- **TASK OBJECTIVE**
Exclude images and print all the records verbatim.

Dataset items
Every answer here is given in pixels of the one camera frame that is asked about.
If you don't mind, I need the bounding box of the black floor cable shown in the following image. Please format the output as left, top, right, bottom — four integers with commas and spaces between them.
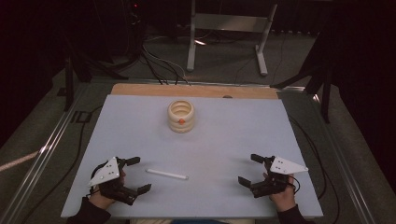
20, 105, 104, 224
288, 115, 341, 224

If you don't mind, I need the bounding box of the grey metal stand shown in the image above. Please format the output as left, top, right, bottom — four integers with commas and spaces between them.
186, 0, 278, 77

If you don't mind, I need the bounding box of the hand-held gripper cable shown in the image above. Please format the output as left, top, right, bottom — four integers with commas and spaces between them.
288, 175, 302, 194
90, 161, 108, 180

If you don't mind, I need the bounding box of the person's right hand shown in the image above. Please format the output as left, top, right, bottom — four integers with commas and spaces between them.
269, 175, 297, 214

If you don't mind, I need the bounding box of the white pen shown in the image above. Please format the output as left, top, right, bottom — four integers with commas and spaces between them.
145, 168, 190, 181

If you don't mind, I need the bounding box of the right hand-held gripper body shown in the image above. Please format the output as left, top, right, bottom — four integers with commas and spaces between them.
250, 155, 309, 199

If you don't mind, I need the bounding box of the left hand-held gripper cable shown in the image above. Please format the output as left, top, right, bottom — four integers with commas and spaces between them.
90, 161, 108, 180

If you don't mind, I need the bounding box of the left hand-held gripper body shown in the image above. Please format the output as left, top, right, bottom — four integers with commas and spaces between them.
88, 156, 140, 206

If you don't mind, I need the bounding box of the right hand-held gripper cable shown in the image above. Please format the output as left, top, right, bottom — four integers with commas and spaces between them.
288, 175, 302, 194

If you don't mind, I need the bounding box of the pale blue table sheet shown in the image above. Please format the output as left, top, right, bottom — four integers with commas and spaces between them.
61, 94, 324, 218

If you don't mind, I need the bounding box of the metal floor rail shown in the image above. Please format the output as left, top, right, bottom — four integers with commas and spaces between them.
275, 85, 376, 224
0, 83, 92, 224

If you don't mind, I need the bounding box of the cream ribbed pen holder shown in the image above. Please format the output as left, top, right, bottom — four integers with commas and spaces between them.
166, 99, 196, 134

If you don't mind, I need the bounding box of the black tripod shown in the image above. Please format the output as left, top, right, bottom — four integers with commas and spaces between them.
270, 27, 332, 124
62, 31, 129, 112

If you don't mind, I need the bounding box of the person's left hand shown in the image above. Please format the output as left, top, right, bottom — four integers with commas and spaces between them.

- **YOUR RESPONSE**
Every answer here is given in pixels of the one camera frame that is asked about.
If you don't mind, I need the bounding box of the black floor cable shown in the following image. Please format the output as left, top, right, bottom — four integers with commas and spaces between them.
20, 105, 104, 224
288, 115, 341, 224

If you don't mind, I need the bounding box of the grey metal stand shown in the image above. Please format the output as left, top, right, bottom — four integers with commas and spaces between them.
186, 0, 278, 77

If you don't mind, I need the bounding box of the hand-held gripper cable shown in the image above. Please format the output as left, top, right, bottom — four integers with commas and spaces between them.
288, 175, 302, 194
90, 161, 108, 180

If you don't mind, I need the bounding box of the person's right hand shown in the image above. Please format the output as left, top, right, bottom — four integers with commas and spaces between them.
269, 175, 297, 214

If you don't mind, I need the bounding box of the white pen shown in the image above. Please format the output as left, top, right, bottom — four integers with commas and spaces between them.
145, 168, 190, 181

If you don't mind, I need the bounding box of the right hand-held gripper body shown in the image above. Please format the output as left, top, right, bottom — four integers with commas and spaces between them.
250, 155, 309, 199

If you don't mind, I need the bounding box of the left hand-held gripper cable shown in the image above. Please format the output as left, top, right, bottom — four integers with commas and spaces between them.
90, 161, 108, 180

If you don't mind, I need the bounding box of the left hand-held gripper body shown in the image above. Please format the output as left, top, right, bottom — four integers with commas and spaces between them.
88, 156, 140, 206

If you don't mind, I need the bounding box of the right hand-held gripper cable shown in the image above. Please format the output as left, top, right, bottom — four integers with commas and spaces between them.
288, 175, 302, 194

If you don't mind, I need the bounding box of the pale blue table sheet shown in the image above. Please format the output as left, top, right, bottom — four integers with commas and spaces between them.
61, 94, 324, 218

If you don't mind, I need the bounding box of the metal floor rail shown in the image above. Please format the output as left, top, right, bottom — four integers with commas and spaces between them.
275, 85, 376, 224
0, 83, 92, 224

If you don't mind, I need the bounding box of the cream ribbed pen holder shown in the image above. Please format the output as left, top, right, bottom — four integers with commas and spaces between them.
166, 99, 196, 134

If you don't mind, I need the bounding box of the black tripod shown in the image above. Please format the output as left, top, right, bottom — four integers with commas and spaces between them.
270, 27, 332, 124
62, 31, 129, 112

If you don't mind, I need the bounding box of the person's left hand shown in the image above. Please format the output as left, top, right, bottom — four integers with commas and spaces between them.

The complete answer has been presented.